Contrasted with the levels of economic disruption (annual GDP growth in 2020 shrank by 9.3% and is now estimated to have increased by 7.4% in 2021), this significant activity in HE-BCI between 2020 and 2021 evidences that research commercialisation activities were pivotal and prioritised during the coronavirus (Covid-19) pandemic. Looking at the dynamics of these indicators over time, we observe that commercialisation activity has shown trends upward since 2018 (see Figure 1). Sustaining the growth in research commercialisation in the medium and long term will be essential to attract private R&D investment and unlock research and innovation opportunities.

Figure 1

Recovering levels of interactions is of paramount importance

However, as a direct result of the coronavirus (Covid-19) pandemic, the number of business interactions have seen declines. Data shows that the interactions with SME’s have been impacted more than interactions with large firms. The level of university engagement with SMEs dropped by 3.8% from 2019-20, whereas the number of interactions with large firms fell by 0.6%. These reductions in the number of interactions also translate into lower income levels (See Figure 2).

Figure 2

The results of the HE-BCI survey also show that the impacts of the pandemic on university business interactions have not been the same across all parts of the UK (see Figure 3).

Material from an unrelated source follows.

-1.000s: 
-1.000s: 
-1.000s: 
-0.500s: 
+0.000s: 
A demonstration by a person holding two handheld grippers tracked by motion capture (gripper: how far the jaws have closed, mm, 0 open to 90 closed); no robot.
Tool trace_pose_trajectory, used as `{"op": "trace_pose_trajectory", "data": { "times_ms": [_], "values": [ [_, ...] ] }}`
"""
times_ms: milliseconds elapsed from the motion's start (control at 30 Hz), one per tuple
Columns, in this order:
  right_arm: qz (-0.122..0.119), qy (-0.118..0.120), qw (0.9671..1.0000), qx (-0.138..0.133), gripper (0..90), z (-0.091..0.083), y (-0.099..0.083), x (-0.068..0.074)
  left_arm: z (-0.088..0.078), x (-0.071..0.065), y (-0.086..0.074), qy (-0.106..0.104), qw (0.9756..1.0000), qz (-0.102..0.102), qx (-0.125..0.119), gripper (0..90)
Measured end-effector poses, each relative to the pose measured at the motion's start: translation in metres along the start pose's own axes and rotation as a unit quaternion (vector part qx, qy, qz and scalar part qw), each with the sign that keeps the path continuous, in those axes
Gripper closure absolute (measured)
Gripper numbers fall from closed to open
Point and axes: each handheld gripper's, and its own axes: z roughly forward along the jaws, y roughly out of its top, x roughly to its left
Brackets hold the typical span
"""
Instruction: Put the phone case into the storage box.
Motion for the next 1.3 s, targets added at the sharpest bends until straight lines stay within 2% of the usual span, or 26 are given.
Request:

Universities in Scotland, Northern Ireland, Wales, East of England, North East and the South West managed to increase or maintain their levels of business engagement. Conversely, universities in the North West, London and the South East saw reductions in their levels of engagement. This is an interesting trend, and something that we expect to explore further in this year’s State of the Relationship Report, which will be published in December.

Figure 3


The Government has hedged its bets on an innovation-driven, research-intensive economy steering future growth and prosperity. Business-university interaction is essential to this in many ways, ranging from talent development to research commercialisation to collaborative problem solving. The HEBCIS data shows that business-university interactions were critical during the pandemic, with commercialisation activities growing, but also adds to growing evidence that these collaborations were also not impervious to the impact of lockdown and disruption.

With interactions so central to future growth and success, we must pay close attention to these trends.